◆ What is expected: In your copy, leave out the pictures and reproduce the listing below exactly.

◆ Information:

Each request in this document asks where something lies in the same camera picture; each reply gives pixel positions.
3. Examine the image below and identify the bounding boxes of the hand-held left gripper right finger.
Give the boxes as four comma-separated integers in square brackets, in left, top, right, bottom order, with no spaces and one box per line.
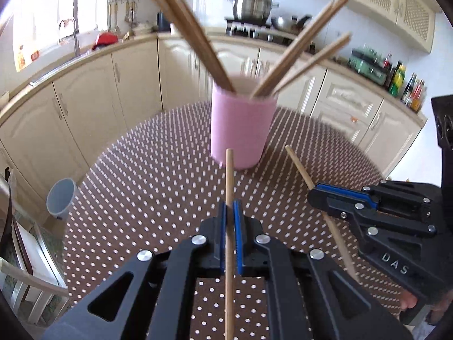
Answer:
[233,199,414,340]

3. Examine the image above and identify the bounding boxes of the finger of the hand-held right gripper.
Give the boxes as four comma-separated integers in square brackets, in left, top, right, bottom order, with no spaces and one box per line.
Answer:
[315,180,444,217]
[307,188,437,239]

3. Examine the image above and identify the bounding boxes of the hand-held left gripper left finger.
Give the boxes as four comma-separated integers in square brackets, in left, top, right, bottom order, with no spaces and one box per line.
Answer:
[42,201,227,340]

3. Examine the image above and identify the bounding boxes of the slender wooden chopstick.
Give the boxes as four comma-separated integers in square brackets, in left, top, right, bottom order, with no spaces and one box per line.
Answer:
[225,149,235,340]
[285,144,361,284]

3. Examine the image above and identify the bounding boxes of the pink cup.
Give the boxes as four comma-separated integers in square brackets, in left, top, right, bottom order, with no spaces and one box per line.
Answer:
[210,73,278,170]

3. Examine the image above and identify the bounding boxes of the set of wooden chopsticks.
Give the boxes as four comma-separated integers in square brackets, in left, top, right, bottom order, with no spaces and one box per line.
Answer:
[149,0,352,99]

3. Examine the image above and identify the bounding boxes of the person's right hand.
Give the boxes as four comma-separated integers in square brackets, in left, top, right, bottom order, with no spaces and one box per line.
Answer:
[399,288,419,309]

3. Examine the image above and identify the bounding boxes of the red label sauce bottle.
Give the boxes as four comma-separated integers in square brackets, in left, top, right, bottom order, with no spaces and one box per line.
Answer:
[411,80,427,112]

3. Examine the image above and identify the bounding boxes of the dark sauce bottle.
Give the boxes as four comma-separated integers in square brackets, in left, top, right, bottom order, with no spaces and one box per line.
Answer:
[403,73,417,105]

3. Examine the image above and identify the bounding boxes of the green and yellow bottle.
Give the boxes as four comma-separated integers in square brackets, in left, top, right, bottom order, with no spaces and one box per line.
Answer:
[393,64,407,96]

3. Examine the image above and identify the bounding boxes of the dark bottle with red label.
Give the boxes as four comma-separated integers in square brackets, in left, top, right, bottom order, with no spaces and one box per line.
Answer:
[384,54,394,86]

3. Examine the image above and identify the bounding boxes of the green electric cooker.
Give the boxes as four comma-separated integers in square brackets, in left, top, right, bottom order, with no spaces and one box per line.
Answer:
[349,48,388,82]

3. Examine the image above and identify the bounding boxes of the grey trash bin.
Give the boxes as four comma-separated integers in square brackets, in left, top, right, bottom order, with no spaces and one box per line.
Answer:
[46,178,78,220]

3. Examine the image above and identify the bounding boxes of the steel wok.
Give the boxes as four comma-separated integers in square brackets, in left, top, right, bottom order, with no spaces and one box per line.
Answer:
[271,14,312,32]

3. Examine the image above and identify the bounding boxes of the cream lower cabinets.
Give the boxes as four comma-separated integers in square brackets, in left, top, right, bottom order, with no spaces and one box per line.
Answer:
[0,35,427,213]

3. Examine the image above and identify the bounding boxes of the black gas stove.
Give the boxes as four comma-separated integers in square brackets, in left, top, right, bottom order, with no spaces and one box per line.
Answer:
[225,19,315,48]

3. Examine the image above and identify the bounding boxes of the steel steamer pot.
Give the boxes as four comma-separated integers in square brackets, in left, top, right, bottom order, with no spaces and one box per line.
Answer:
[232,0,279,22]

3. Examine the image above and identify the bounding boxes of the red bowl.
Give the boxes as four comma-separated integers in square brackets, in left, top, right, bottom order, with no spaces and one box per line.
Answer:
[92,32,119,51]

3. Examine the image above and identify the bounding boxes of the steel sink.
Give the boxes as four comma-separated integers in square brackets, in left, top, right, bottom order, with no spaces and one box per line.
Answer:
[30,51,93,86]

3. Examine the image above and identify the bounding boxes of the metal faucet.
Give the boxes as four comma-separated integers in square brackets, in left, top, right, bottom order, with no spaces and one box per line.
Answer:
[58,18,82,57]

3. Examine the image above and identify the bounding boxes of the sliding window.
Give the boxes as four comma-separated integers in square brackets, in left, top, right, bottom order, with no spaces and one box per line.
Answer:
[12,0,110,73]

◆ Solution:
Each request in this document asks where something lies in the same camera picture; each reply gives pixel positions.
3. Examine the image below and identify the bounding boxes of the hand-held left gripper right finger.
Give the boxes as four comma-separated integers in square brackets, in left, top, right, bottom order, with no spaces and one box per line.
Answer:
[233,199,414,340]

3. Examine the image above and identify the bounding boxes of the finger of the hand-held right gripper.
Give the boxes as four comma-separated integers in square brackets, in left, top, right, bottom order, with no spaces and one box per line.
Answer:
[315,180,444,217]
[307,188,437,239]

3. Examine the image above and identify the bounding boxes of the hand-held left gripper left finger.
Give the boxes as four comma-separated integers in square brackets, in left, top, right, bottom order, with no spaces and one box per line.
Answer:
[42,201,227,340]

3. Examine the image above and identify the bounding boxes of the slender wooden chopstick.
Give the boxes as four comma-separated integers in square brackets, in left, top, right, bottom order, with no spaces and one box per line.
Answer:
[225,149,235,340]
[285,144,361,284]

3. Examine the image above and identify the bounding boxes of the pink cup.
Give the boxes as four comma-separated integers in square brackets, in left, top, right, bottom order, with no spaces and one box per line.
Answer:
[210,73,278,170]

3. Examine the image above and identify the bounding boxes of the set of wooden chopsticks.
Give the boxes as four comma-separated integers in square brackets, in left, top, right, bottom order, with no spaces and one box per line.
Answer:
[149,0,352,99]

3. Examine the image above and identify the bounding boxes of the person's right hand.
Give the boxes as four comma-separated integers in square brackets, in left, top, right, bottom order, with no spaces and one box per line.
Answer:
[399,288,419,309]

3. Examine the image above and identify the bounding boxes of the red label sauce bottle.
Give the boxes as four comma-separated integers in square brackets, in left, top, right, bottom order, with no spaces and one box per line.
Answer:
[411,80,427,112]

3. Examine the image above and identify the bounding boxes of the dark sauce bottle.
Give the boxes as four comma-separated integers in square brackets, in left, top, right, bottom order, with no spaces and one box per line.
Answer:
[403,73,417,105]

3. Examine the image above and identify the bounding boxes of the green and yellow bottle.
Give the boxes as four comma-separated integers in square brackets, in left, top, right, bottom order, with no spaces and one box per line.
Answer:
[393,64,407,96]

3. Examine the image above and identify the bounding boxes of the dark bottle with red label.
Give the boxes as four comma-separated integers in square brackets, in left, top, right, bottom order, with no spaces and one box per line.
Answer:
[384,54,394,86]

3. Examine the image above and identify the bounding boxes of the green electric cooker.
Give the boxes as four comma-separated integers in square brackets, in left, top, right, bottom order, with no spaces and one box per line.
Answer:
[349,48,388,82]

3. Examine the image above and identify the bounding boxes of the grey trash bin.
Give the boxes as four comma-separated integers in square brackets, in left, top, right, bottom order, with no spaces and one box per line.
Answer:
[46,178,78,220]

3. Examine the image above and identify the bounding boxes of the steel wok.
Give the boxes as four comma-separated integers in square brackets, in left, top, right, bottom order, with no spaces and one box per line.
Answer:
[271,14,312,32]

3. Examine the image above and identify the bounding boxes of the cream lower cabinets.
Give the boxes as four comma-separated integers in square brackets, in left, top, right, bottom order, with no spaces and one box per line.
Answer:
[0,35,427,213]

3. Examine the image above and identify the bounding boxes of the black gas stove.
Give the boxes as four comma-separated integers in square brackets, in left, top, right, bottom order, with no spaces and one box per line.
Answer:
[225,19,315,48]

3. Examine the image above and identify the bounding boxes of the steel steamer pot.
Give the boxes as four comma-separated integers in square brackets, in left, top, right, bottom order, with no spaces and one box per line.
Answer:
[232,0,279,22]

3. Examine the image above and identify the bounding boxes of the red bowl.
Give the boxes as four comma-separated integers in square brackets, in left, top, right, bottom order, with no spaces and one box per line.
Answer:
[92,32,119,51]

3. Examine the image above and identify the bounding boxes of the steel sink.
Give the boxes as four comma-separated integers in square brackets, in left, top, right, bottom order, with no spaces and one box per line.
Answer:
[30,51,93,86]

3. Examine the image above and identify the bounding boxes of the metal faucet.
Give the boxes as four comma-separated integers in square brackets, in left, top, right, bottom order, with no spaces and one box per line.
Answer:
[58,18,82,57]

3. Examine the image above and identify the bounding boxes of the sliding window.
Give the boxes as four comma-separated integers in square brackets, in left, top, right, bottom order, with no spaces and one box per line.
Answer:
[12,0,110,73]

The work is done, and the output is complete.